Exercise instructions:
Reproduce the whole listing that follows, character for character, and drop the images.

════════

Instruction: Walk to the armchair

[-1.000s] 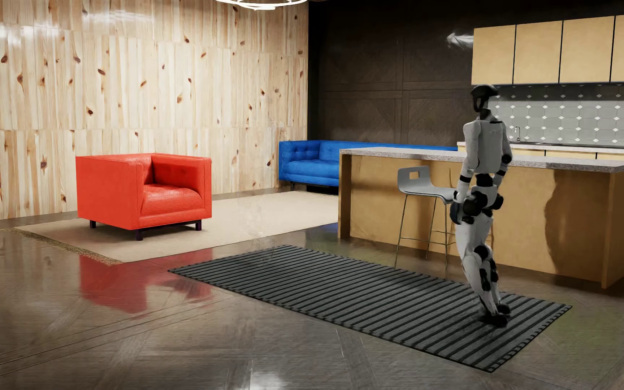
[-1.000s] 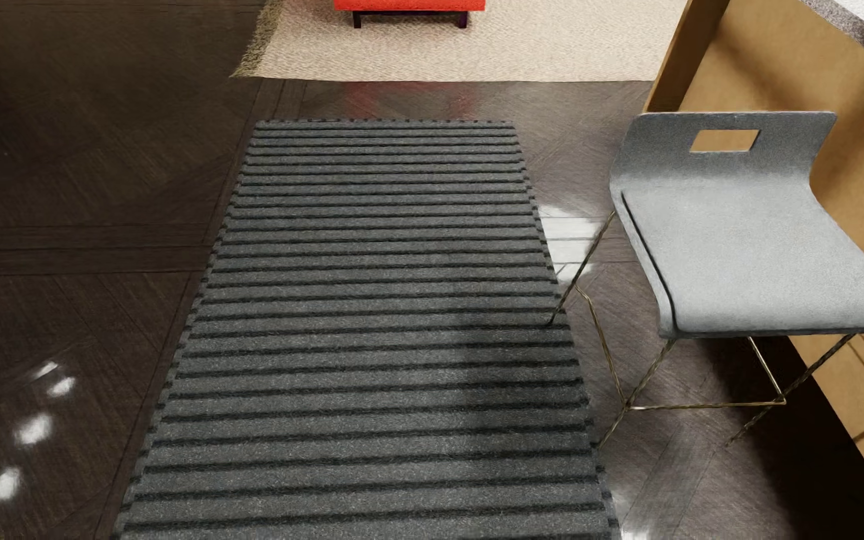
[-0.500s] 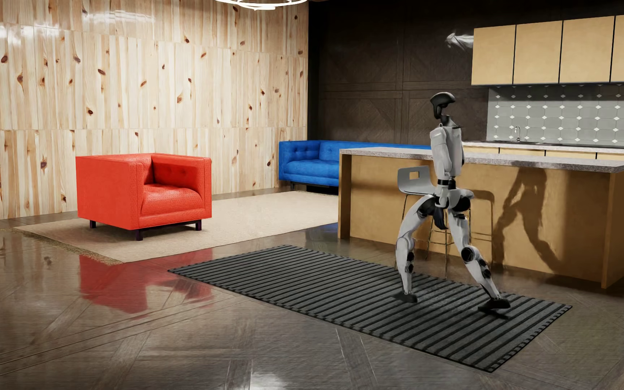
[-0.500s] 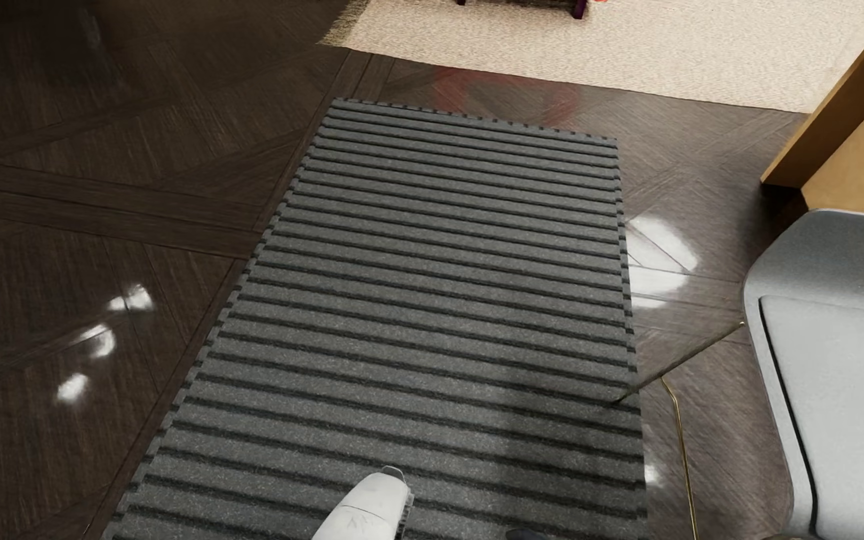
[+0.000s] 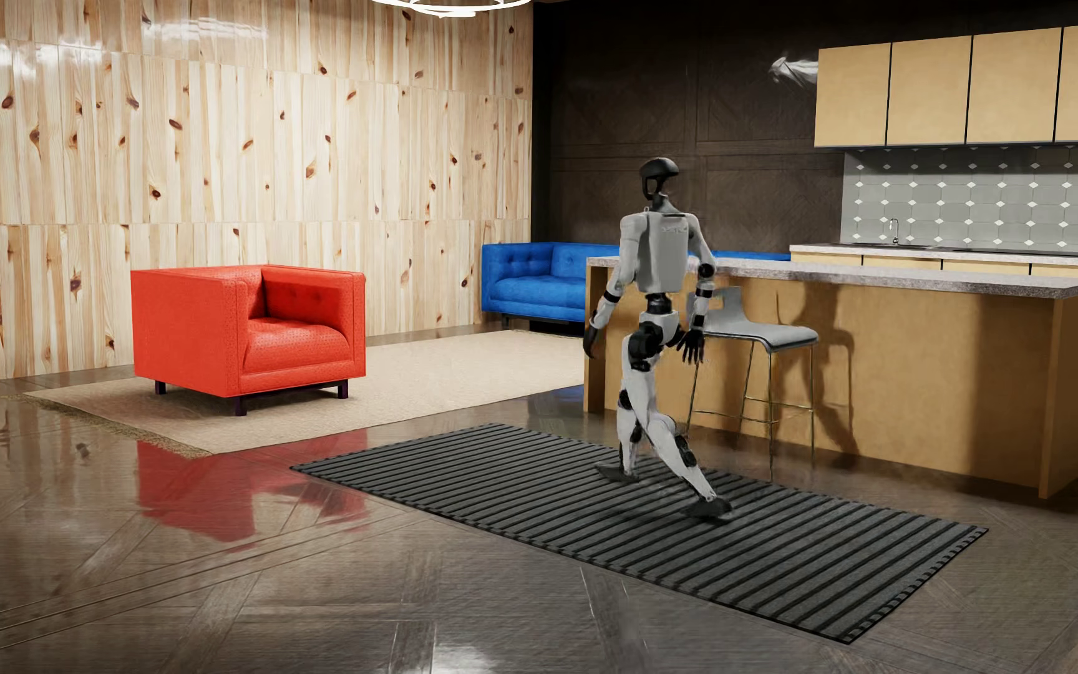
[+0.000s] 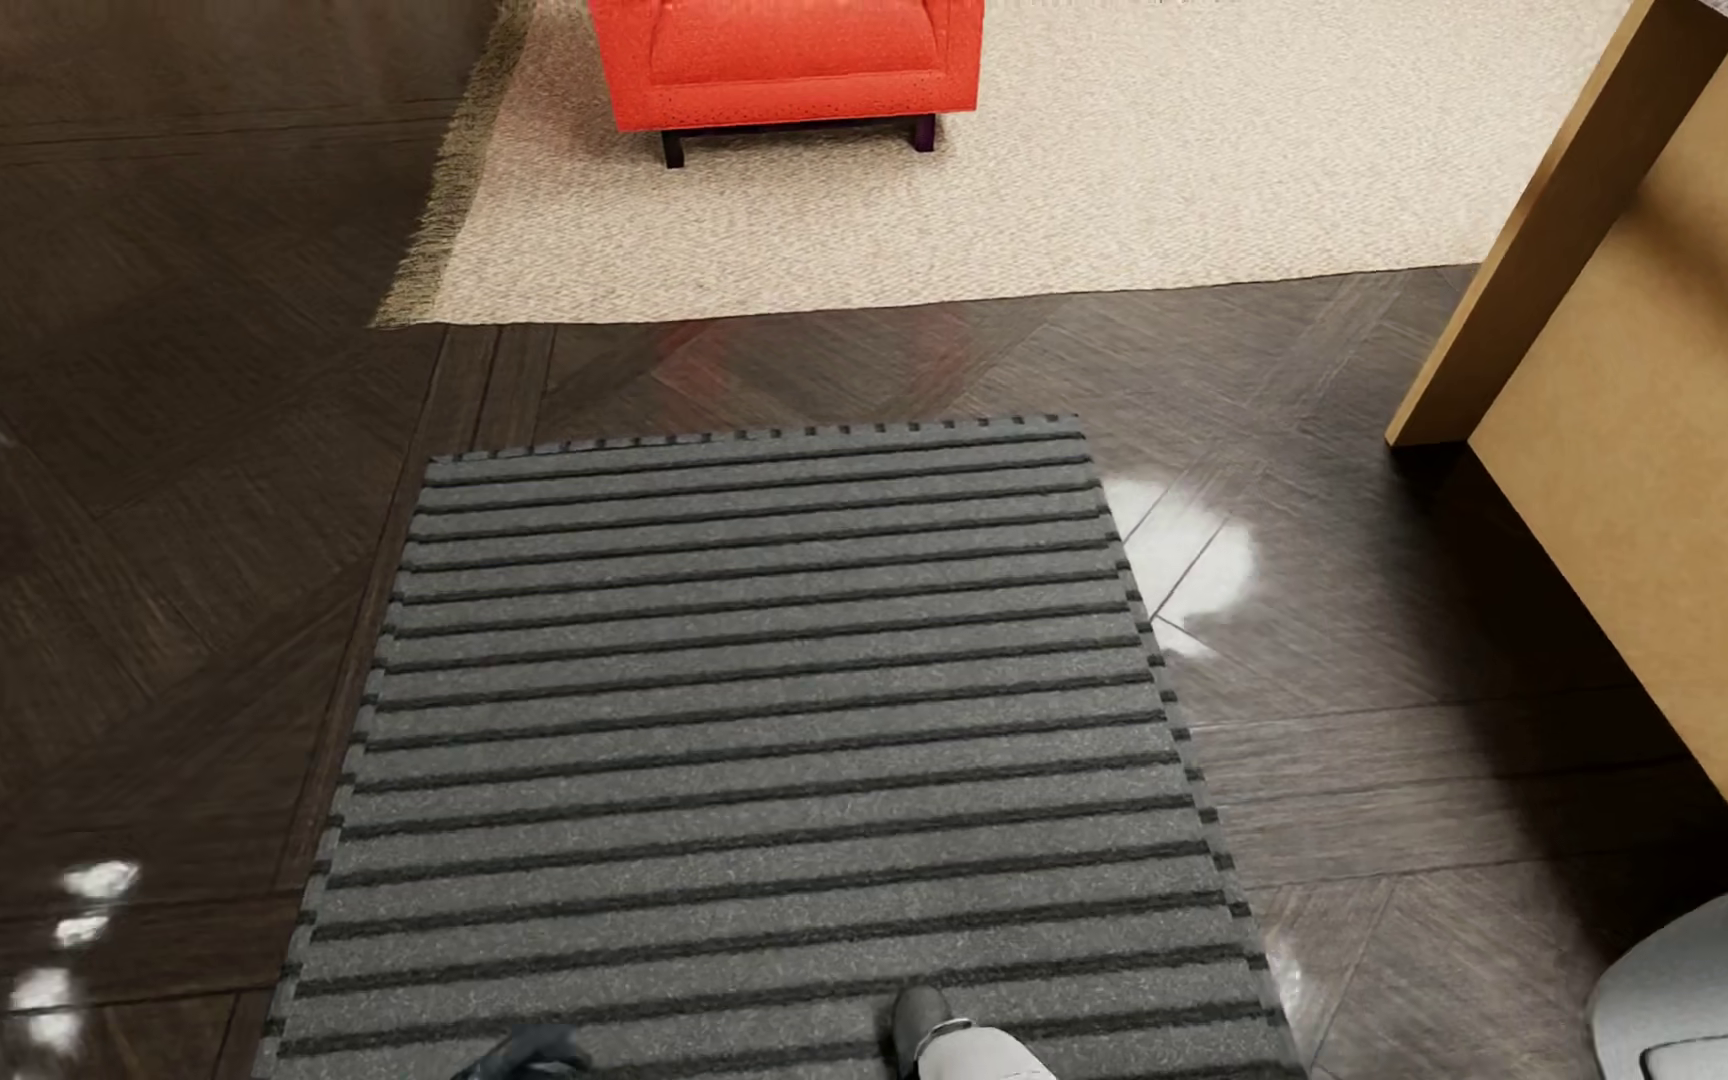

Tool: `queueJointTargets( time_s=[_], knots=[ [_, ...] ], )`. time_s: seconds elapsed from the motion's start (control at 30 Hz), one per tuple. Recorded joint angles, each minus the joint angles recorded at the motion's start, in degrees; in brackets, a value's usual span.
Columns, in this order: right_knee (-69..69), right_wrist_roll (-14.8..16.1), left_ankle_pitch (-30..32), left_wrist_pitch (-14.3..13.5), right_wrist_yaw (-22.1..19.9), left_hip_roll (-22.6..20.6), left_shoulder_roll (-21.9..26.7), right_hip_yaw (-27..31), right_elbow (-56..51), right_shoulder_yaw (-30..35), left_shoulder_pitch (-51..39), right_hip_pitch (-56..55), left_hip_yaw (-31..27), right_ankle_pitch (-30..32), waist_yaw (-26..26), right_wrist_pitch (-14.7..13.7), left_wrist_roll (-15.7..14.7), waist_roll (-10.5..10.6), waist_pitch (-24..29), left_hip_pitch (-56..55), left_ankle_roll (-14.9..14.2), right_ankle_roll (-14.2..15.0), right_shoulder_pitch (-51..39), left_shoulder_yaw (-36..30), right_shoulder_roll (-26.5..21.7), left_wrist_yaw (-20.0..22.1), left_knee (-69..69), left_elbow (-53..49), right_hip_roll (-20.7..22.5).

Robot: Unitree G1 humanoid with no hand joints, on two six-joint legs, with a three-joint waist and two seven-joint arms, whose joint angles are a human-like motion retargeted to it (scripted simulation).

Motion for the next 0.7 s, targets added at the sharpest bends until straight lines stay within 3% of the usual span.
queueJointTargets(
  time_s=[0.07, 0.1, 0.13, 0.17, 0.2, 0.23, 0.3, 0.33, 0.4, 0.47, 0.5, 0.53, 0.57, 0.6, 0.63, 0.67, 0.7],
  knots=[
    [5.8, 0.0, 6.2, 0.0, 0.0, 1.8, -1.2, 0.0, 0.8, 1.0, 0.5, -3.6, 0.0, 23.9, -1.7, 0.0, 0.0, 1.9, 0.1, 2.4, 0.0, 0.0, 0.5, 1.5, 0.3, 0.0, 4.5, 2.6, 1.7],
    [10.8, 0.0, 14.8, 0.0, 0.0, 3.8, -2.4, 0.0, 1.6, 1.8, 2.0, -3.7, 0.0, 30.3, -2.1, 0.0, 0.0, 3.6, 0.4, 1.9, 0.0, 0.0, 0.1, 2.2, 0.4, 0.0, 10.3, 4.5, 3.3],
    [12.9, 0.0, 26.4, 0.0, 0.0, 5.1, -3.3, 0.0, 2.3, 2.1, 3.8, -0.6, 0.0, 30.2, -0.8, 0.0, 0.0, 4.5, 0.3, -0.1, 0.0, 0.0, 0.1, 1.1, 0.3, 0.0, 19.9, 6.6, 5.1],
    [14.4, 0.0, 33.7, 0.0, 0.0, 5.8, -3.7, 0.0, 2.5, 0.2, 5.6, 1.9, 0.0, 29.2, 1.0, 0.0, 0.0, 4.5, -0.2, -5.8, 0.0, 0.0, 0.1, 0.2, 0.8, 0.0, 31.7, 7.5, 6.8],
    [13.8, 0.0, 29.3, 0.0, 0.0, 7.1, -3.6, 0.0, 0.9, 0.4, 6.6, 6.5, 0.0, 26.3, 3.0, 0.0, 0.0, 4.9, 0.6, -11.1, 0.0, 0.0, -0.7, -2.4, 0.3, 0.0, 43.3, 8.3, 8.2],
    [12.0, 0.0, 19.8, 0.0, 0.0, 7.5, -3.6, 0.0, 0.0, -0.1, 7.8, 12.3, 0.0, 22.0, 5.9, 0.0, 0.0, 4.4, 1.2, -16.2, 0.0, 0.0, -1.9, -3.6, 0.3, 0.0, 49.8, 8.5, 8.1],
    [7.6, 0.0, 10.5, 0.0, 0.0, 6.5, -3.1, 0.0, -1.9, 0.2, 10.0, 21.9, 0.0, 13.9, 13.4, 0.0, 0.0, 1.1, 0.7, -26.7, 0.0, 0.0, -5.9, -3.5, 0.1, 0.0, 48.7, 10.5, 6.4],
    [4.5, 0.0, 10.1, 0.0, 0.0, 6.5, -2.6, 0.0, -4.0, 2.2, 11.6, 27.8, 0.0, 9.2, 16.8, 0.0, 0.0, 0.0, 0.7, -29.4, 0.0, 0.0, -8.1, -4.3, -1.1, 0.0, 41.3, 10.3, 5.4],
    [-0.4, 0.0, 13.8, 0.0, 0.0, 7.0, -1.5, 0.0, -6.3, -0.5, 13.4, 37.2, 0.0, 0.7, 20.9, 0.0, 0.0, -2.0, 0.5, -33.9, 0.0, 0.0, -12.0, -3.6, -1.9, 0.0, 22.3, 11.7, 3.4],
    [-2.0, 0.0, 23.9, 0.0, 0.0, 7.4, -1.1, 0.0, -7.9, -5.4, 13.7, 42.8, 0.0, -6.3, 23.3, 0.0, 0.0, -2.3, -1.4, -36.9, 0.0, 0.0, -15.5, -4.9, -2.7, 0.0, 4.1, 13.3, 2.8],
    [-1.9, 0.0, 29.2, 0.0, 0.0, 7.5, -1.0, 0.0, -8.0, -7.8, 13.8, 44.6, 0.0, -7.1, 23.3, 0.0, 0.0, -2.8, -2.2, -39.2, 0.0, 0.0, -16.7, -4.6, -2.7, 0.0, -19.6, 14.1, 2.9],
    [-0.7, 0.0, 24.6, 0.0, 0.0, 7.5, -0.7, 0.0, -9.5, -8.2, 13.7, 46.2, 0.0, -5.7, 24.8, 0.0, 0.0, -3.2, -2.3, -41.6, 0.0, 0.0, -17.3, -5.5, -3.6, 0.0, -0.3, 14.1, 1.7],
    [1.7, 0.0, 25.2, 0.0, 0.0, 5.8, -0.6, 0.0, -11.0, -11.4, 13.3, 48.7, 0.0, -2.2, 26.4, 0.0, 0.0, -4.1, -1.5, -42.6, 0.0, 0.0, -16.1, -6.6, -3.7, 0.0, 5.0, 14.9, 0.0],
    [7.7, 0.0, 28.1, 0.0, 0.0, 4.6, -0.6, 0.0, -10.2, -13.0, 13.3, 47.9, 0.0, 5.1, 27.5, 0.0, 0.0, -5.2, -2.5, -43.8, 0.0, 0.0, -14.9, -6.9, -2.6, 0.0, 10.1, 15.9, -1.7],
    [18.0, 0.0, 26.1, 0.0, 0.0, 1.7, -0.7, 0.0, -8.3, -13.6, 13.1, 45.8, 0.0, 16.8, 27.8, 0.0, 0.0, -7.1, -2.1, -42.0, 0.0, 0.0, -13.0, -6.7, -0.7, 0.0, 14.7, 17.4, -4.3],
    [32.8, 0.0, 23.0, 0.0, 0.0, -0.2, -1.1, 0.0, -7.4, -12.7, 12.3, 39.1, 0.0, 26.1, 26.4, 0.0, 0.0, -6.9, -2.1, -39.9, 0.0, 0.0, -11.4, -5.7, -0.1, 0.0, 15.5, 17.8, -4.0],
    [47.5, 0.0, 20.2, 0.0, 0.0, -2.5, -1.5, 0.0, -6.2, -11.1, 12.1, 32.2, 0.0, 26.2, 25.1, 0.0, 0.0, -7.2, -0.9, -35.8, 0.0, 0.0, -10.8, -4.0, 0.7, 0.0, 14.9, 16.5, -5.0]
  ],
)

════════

Response to this task:
Instruction: Walk to the armchair

[-1.000s] 
[-1.000s] 
[-0.500s] 
[-0.500s] 
[+0.000s] 
[+0.000s] 

Tool: `queueJointTargets( time_s=[_], knots=[ [_, ...] ], )`. time_s: seconds elapsed from the motion's start (control at 30 Hz), one per tuple. Recorded joint angles, each minus the joint angles recorded at the motion's start, in degrees; in brackets, a value's usual span.
Columns, in this order: right_knee (-69..69), right_wrist_roll (-14.8..16.1), left_ankle_pitch (-30..32), left_wrist_pitch (-14.3..13.5), right_wrist_yaw (-22.1..19.9), left_hip_roll (-22.6..20.6), left_shoulder_roll (-21.9..26.7), right_hip_yaw (-27..31), right_elbow (-56..51), right_shoulder_yaw (-30..35), left_shoulder_pitch (-51..39), right_hip_pitch (-56..55), left_hip_yaw (-31..27), right_ankle_pitch (-30..32), waist_yaw (-26..26), right_wrist_pitch (-14.7..13.7), left_wrist_roll (-15.7..14.7), waist_roll (-10.5..10.6), waist_pitch (-24..29), left_hip_pitch (-56..55), left_ankle_roll (-14.9..14.2), right_ankle_roll (-14.2..15.0), right_shoulder_pitch (-51..39), left_shoulder_yaw (-36..30), right_shoulder_roll (-26.5..21.7), left_wrist_yaw (-20.0..22.1), left_knee (-69..69), left_elbow (-53..49), right_hip_roll (-20.7..22.5).

Robot: Unitree G1 humanoid with no hand joints, on two six-joint legs, with a three-joint waist and two seven-joint arms, whose joint angles are a human-like motion retargeted to it (scripted simulation).

Motion for the next 0.7 s, targets added at the sharpest bends until straight lines stay within 3% of the usual span.
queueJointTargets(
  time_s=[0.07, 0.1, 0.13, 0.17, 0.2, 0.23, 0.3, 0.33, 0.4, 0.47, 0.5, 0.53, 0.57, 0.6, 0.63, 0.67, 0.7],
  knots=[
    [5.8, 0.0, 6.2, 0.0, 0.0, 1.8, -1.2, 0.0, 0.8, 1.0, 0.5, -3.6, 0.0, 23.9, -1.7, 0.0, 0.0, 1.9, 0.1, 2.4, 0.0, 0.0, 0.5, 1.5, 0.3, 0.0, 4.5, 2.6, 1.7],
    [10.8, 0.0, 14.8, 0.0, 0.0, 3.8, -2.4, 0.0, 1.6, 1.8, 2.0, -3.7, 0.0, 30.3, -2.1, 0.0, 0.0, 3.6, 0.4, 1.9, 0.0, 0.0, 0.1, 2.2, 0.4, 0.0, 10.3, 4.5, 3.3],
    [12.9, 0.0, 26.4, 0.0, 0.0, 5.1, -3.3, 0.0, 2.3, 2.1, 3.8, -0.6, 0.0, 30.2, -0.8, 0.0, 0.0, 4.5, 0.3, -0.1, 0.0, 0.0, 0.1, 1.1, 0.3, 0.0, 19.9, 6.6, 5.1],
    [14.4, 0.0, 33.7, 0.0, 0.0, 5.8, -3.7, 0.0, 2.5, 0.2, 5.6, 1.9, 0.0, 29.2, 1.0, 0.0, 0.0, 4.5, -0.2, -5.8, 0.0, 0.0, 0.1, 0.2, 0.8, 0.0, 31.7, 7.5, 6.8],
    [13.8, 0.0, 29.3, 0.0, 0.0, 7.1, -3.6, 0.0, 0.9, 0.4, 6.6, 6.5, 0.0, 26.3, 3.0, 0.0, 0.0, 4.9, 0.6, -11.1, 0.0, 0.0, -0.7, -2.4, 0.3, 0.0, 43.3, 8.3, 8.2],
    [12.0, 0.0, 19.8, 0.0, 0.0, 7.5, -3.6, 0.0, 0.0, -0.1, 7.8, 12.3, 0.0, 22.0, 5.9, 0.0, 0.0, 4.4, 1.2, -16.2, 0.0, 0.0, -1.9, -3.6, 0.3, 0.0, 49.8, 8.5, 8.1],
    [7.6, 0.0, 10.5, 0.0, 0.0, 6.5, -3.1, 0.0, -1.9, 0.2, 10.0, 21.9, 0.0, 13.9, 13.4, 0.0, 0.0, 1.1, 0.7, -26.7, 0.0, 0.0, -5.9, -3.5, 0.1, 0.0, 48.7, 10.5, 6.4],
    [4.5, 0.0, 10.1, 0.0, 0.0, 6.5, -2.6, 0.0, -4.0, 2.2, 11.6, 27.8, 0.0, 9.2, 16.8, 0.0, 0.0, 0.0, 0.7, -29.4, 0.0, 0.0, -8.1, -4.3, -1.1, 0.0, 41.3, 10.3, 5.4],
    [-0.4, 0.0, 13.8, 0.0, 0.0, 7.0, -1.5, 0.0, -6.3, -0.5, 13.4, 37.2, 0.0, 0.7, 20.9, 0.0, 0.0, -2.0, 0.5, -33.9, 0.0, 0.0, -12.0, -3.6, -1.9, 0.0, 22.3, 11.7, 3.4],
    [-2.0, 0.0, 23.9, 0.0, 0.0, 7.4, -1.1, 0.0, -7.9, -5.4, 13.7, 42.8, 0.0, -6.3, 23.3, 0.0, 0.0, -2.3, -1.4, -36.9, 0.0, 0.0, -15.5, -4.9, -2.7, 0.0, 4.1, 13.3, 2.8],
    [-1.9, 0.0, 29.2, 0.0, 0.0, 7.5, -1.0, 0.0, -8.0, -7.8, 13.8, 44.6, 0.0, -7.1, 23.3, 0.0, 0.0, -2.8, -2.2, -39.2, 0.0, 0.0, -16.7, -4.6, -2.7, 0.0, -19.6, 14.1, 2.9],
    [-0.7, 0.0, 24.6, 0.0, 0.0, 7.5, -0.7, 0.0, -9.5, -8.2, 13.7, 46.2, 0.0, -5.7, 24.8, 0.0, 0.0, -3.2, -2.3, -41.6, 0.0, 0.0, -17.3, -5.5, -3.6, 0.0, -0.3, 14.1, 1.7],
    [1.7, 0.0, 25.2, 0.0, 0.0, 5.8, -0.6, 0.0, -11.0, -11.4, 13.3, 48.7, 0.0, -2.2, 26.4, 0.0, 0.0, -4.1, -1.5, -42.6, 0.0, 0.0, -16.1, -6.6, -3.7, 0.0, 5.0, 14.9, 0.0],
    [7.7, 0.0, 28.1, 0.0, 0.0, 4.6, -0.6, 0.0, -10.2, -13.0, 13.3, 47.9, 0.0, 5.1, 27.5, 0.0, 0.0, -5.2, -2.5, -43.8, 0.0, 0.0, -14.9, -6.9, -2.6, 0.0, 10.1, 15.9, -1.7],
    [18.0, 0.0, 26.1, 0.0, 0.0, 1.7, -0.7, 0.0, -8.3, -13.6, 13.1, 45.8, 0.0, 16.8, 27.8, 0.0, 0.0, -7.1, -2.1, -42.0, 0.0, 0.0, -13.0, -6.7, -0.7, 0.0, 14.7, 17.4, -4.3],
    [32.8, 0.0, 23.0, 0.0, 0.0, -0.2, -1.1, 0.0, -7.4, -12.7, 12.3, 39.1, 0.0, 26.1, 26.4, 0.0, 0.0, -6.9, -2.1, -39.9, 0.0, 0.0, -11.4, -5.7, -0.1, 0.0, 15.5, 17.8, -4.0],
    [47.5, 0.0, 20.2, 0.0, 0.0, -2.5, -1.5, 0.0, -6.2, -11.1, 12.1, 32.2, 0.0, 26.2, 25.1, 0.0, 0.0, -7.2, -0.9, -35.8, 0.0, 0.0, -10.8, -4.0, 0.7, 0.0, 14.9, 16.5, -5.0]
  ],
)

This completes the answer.